In May 2011, the Chicago Department of Aviation (CDA) installed an apiary of 28 beehives at O'Hare, and today the apiary has expanded to over 75 beehives. With over 1 million bees, the apiary at O'Hare is the largest apiary at any airport in the world and the first major on-airport apiary in the U.S. The initiative was made possible through a job training partnership with the City's Department of Family Support Services and the North Lawndale Employment Network (NLEN).
About Our Apiary
The apiary is located on the east side of the airport between Mannheim Road and I-294 in a previously vacant, undeveloped grassy area with no future land uses planned. At about 2,400 square feet and 3 feet high, the apiary is nestled amidst brush vegetation and scrub trees.
In its very first year of operation, the apiary produced 1,200 pounds of honey – that's over 40 pounds of honey per hive! The honey is processed and distributed as part of the Sweet Beginnings, LLC Beeline® product label. In addition to local, all natural honey, Sweet Beginnings also produces and sells honey-based skin care products such as moisturizers, exfoliators, lotions, shower gels, soaps, and lip balm at its online store and at retailers such as Whole Foods. Some of the Sweet Beginnings products, including the honey harvested from the hives, is sold at O'Hare in the Farmer's Market in the Terminal 3 Rotunda.
Partnerships with Sweet Beginnings and the NLEN
The NLEN furnished and installed the apiary and monitors and maintains the beehives. The CDA's partnership with the NLEN provides valuable job experience to ex-offenders and other disadvantaged persons in the North Lawndale community- not only in beekeeping, but also in collecting and processing honey for the production of candles, soaps, and skincare products. Additionally, as a result of its partnership with the CDA, Sweet Beginnings was able to hire six employees in 2011. The training and work experience they received allowed them to transfer to positions in manufacturing, food service, distribution, warehousing, hospitality, and customer service.
"I've gained a deeper respect for going to work. The
pride I feel every day going to work is immeasurable," said employee
Darrell Williams in an ABC News press release. The success of the program encouraged the DFSS to
extend its transitional jobs contract with the NLEN and expand the
O’Hare apiary to 50 beehives in 2012 and 75 hives in 2014.
Awards for O'Hare's Apiary
- 2012: Environmental Acheivement from Airports Council International - North America in the Outreach, Education and Community Involvement Award Category.

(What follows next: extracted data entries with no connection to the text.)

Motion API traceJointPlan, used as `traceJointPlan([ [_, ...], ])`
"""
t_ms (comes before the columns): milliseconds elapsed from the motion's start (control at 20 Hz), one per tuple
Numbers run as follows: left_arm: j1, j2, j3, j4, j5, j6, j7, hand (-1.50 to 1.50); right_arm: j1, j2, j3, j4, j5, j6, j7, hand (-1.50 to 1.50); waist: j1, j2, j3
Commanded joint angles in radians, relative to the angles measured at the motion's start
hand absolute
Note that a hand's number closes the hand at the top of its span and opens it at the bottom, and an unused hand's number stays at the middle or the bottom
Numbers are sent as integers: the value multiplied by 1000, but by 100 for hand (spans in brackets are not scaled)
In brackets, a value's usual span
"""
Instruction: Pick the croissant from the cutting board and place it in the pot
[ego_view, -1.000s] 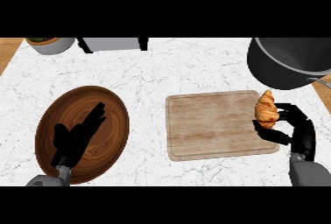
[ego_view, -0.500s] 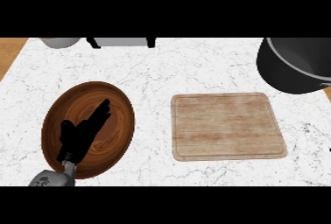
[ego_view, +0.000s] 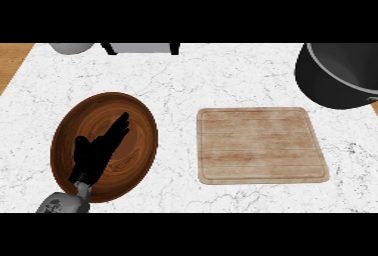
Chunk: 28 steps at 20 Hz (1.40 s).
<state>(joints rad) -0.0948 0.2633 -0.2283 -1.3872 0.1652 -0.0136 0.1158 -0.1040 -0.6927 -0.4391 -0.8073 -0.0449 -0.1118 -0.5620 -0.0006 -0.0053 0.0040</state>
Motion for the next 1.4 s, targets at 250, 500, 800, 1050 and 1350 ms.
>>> traceJointPlan([
  [250,-7,1,39,3,-6,-26,38,0,-93,-93,88,-184,128,-87,316,150,4,5,-5],
  [500,16,-9,9,24,-36,-43,2,0,-271,-131,197,-185,222,-64,502,150,17,7,-5],
  [800,45,-32,11,6,-41,-41,-10,0,-486,-147,285,18,339,-10,575,150,33,11,-4],
  [1050,12,-22,20,-43,-34,-56,39,0,-636,-107,348,229,451,-18,548,150,46,15,-2],
  [1350,-29,-56,4,43,-64,-52,-5,0,-732,-108,522,320,682,-47,694,150,69,28,-4],
])
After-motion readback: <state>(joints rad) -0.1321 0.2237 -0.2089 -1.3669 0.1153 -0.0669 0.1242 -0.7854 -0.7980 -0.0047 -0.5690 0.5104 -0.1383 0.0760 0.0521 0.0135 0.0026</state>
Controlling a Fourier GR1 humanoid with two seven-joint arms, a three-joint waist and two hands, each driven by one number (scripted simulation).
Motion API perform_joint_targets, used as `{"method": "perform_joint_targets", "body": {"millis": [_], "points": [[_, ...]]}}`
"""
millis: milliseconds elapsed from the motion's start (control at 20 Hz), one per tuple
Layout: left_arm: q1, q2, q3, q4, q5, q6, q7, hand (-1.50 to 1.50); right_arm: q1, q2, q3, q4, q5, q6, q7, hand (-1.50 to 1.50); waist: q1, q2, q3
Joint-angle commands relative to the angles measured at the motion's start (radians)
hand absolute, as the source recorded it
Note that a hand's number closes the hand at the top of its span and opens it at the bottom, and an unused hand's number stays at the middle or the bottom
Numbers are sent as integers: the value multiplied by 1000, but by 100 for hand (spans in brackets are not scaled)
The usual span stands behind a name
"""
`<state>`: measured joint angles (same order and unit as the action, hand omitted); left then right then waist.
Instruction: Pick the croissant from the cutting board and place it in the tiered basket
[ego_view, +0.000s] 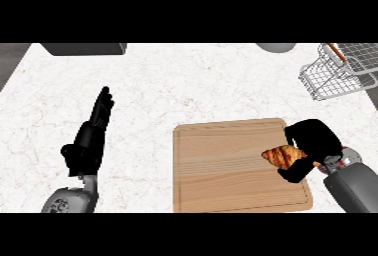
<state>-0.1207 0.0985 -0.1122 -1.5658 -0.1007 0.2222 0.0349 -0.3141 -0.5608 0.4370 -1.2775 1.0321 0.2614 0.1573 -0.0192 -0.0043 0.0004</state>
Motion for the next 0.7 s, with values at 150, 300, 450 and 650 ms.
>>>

- 2012: Urban Land Institute's Chicago Vision Award
- CDA Commissioner Rosemarie S. Andolino received a "Creating a Community That Works" award for the CDA's work with ex-offenders that has touched and will continue to positively affect many lives.
repleneshing bee populations
About 1/3 of all the food we eat is pollinated by bees, including 80 percent of all flowering crops in the U.S. each year. As bee populations have dramatically declined over the last two decades, so have yields of fruits and vegetables. O'Hare's on-airport apiary works towards replenishing bee populations, which have plummeted over the past decade due to parasites and dramatic temperature fluctuations. With more than 1 million bees, the O’Hare apiary allows the CDA to do its part to help replenish bee populations.
Urban apiaries are prominent in Chicago, having been installed atop the green roof at Chicago City Hall, Lurie Garden in Millennium Park, the Chicago Cultural Center, the Peggy Notebaert Museum, Wilbur Wright College, and in North Lawndale. These urban apiaries provide Chicagoans and fascinated visitors with a local source of all-natural honey, candles, soaps, fragrances, and moisturizers, and have helped maintain the populations of bees.
Airports in Germany including Hamburg, Munich, and Dusseldorf International pioneered on-airport apiary programs as early as 1999.
In addition to making honey, the apiaries in Germany are used to "biomonitor" the airport, ensuring the air quality next to aircraft arrival and departure paths is healthy enough for bees, an extremely sensitive insect. The honey produced at the airport apiaries in Germany and urban apiaries in Chicago may actually be healthier than in the suburbs where crops are more likely to be fertilized.